When I was a child, nothing seemed fair. I would complain to my parents that it wasn’t fair that I couldn’t have ice cream for supper, or adopt 10 dogs, or play Neopets instead of going to school. When I was a grown-up, I thought, things would finally be fair.

But now that I am a grown-up (sort of), things seem less fair than they ever were. My parents probably hear me say “it’s not fair” more often now than they did 20 years ago. When my dad went to university, he received a grant and paid no tuition fees. When my mum was in her twenties, she bought her own place in Dulwich. Meanwhile, I owe student finance over £60,000 (admittedly, it’s unlikely I’ll ever earn enough to repay this in full) and fork over the lion’s share of my income every month just to have a mould-speckled roof above my head. It’s not fair! Of course, in some ways, my generation is very lucky. We’re lucky to have Airbnb, Uber, Netflix and Deliveroo. But while small luxuries like these have never been so accessible, it seems that the basics have wriggled increasingly out of reach.

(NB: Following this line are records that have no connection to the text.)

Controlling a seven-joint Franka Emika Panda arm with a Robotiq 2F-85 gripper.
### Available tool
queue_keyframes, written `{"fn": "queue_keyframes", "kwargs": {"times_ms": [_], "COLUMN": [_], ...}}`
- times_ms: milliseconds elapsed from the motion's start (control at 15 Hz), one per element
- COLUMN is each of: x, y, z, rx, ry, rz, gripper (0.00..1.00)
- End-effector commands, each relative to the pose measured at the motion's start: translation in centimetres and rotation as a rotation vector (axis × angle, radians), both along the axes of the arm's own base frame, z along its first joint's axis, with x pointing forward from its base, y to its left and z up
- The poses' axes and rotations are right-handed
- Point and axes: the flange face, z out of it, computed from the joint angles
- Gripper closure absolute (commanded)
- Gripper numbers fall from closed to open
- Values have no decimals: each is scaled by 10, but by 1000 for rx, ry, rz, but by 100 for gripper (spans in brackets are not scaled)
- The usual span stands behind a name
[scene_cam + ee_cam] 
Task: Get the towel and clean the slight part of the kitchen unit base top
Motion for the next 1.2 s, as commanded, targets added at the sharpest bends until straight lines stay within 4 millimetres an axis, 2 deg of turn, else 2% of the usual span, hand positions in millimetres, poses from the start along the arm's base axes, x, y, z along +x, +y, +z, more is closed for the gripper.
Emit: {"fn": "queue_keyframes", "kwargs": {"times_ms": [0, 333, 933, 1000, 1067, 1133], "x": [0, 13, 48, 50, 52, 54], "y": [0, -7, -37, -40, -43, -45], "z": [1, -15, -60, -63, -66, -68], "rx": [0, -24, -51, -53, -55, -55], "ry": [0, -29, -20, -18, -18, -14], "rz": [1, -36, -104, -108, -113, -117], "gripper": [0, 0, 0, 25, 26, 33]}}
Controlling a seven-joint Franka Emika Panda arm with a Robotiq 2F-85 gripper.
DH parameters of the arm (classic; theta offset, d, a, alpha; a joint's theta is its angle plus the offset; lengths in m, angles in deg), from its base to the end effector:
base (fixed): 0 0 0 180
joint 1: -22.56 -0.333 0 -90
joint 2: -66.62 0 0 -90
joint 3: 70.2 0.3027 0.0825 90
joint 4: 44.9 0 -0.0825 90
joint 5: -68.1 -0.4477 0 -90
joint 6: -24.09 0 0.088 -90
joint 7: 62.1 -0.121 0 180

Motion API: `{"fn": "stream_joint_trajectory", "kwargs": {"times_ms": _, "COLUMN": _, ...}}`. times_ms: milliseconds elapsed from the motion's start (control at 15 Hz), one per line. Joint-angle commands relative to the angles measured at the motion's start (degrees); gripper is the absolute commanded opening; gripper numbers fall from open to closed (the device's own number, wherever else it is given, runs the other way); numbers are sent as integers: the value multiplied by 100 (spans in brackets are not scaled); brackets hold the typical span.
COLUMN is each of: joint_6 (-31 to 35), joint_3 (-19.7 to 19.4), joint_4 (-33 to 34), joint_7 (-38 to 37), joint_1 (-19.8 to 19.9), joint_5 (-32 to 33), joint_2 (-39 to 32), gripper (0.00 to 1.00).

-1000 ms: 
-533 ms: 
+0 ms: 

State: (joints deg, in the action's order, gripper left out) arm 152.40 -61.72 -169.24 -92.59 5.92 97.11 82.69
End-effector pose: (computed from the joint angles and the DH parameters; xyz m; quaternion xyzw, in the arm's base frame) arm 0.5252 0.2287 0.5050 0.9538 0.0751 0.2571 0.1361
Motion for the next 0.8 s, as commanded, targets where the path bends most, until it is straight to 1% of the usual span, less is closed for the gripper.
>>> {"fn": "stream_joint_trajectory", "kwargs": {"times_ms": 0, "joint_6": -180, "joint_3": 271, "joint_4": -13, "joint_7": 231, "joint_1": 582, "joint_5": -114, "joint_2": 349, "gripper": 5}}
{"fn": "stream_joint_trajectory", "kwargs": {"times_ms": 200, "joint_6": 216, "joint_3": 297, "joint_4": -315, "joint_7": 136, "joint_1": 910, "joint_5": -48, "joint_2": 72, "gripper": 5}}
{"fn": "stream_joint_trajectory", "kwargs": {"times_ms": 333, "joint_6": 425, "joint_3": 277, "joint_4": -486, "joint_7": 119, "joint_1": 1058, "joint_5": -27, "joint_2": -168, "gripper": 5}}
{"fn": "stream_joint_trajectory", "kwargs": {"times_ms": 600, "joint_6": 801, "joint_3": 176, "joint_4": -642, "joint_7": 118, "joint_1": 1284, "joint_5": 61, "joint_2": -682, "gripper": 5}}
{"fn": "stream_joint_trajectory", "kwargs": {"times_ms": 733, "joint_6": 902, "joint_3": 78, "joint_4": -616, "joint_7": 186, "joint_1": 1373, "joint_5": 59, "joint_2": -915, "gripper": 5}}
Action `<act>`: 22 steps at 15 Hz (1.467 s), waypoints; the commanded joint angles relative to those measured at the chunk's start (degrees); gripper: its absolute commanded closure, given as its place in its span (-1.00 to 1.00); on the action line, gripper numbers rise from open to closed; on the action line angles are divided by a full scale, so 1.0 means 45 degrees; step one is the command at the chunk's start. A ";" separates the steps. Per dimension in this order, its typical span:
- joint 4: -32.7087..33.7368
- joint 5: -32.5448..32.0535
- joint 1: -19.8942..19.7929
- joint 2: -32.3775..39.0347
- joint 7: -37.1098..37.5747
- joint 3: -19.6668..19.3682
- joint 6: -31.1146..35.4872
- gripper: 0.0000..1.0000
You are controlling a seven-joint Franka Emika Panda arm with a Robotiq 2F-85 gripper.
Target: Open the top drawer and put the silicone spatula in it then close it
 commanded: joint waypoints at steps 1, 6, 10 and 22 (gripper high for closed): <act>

Every generation thinks they’re the hardest done by, but you can’t ignore the facts: Gen Z is the loneliest and most anxious generation alive today. The birth rate is falling largely because young people can’t afford nappies, feeding bottles or childcare on top of their own living costs. We either hand over our savings to private landlords for a bedroom ridden with damp or spend our twenties tiptoeing round our parents’ homes because getting on the property ladder is impossible.

Things have been bad before—the Winter of Discontent in 1978-1979, for instance—but official forecasts are predicting that we’re about to experience something worse, as living costs have soared to absurd levels while wages have stagnated. The current economic crisis will undoubtedly hit the young and old alike, and it will hit the poor the hardest. Young people are more likely to live in poverty than previous generations, with many in low-paid jobs or insecure work.

Social scientist Bobby Duffy argues in his recent book, Generations, that it’s unproductive to perpetuate stereotypes. The idea that baby boomers are greedy and selfish—as well as wilfully ignorant of the fact that luck, and not smart decisionmaking, explains their greater financial security—is as unhelpful as the trope that young people are entitled, narcissistic snowflakes. We have no control over the circumstances we’re born into, after all. So I can’t be too angry at boomers for owning over half of all UK housing wealth—had I been alive 50 years ago, I might have bought a house too.

It makes more sense to direct my indignation at the Conservative politicians who have been in power for over a decade and created these exquisitely hostile conditions: David Cameron for trebling tuition fees and squandering the government’s youth budget, Rishi Sunak for hitting graduates with a “stealth” tax rise, Boris Johnson for…well, everything.

The Tories’ eyes have always been on the rear-view mirror, forgetting to focus on the road ahead. They’re happy to open another Beatles museum while butchering the welfare state that gave the Fab Four the financial security they needed to pursue music. They preserve Shakespeare’s Globe while cutting arts funding and denouncing drama as a “Mickey Mouse degree.” For a government that is so concerned with “celebrating British heritage,” they’re awfully reluctant to invest in the future—and by extension, the young.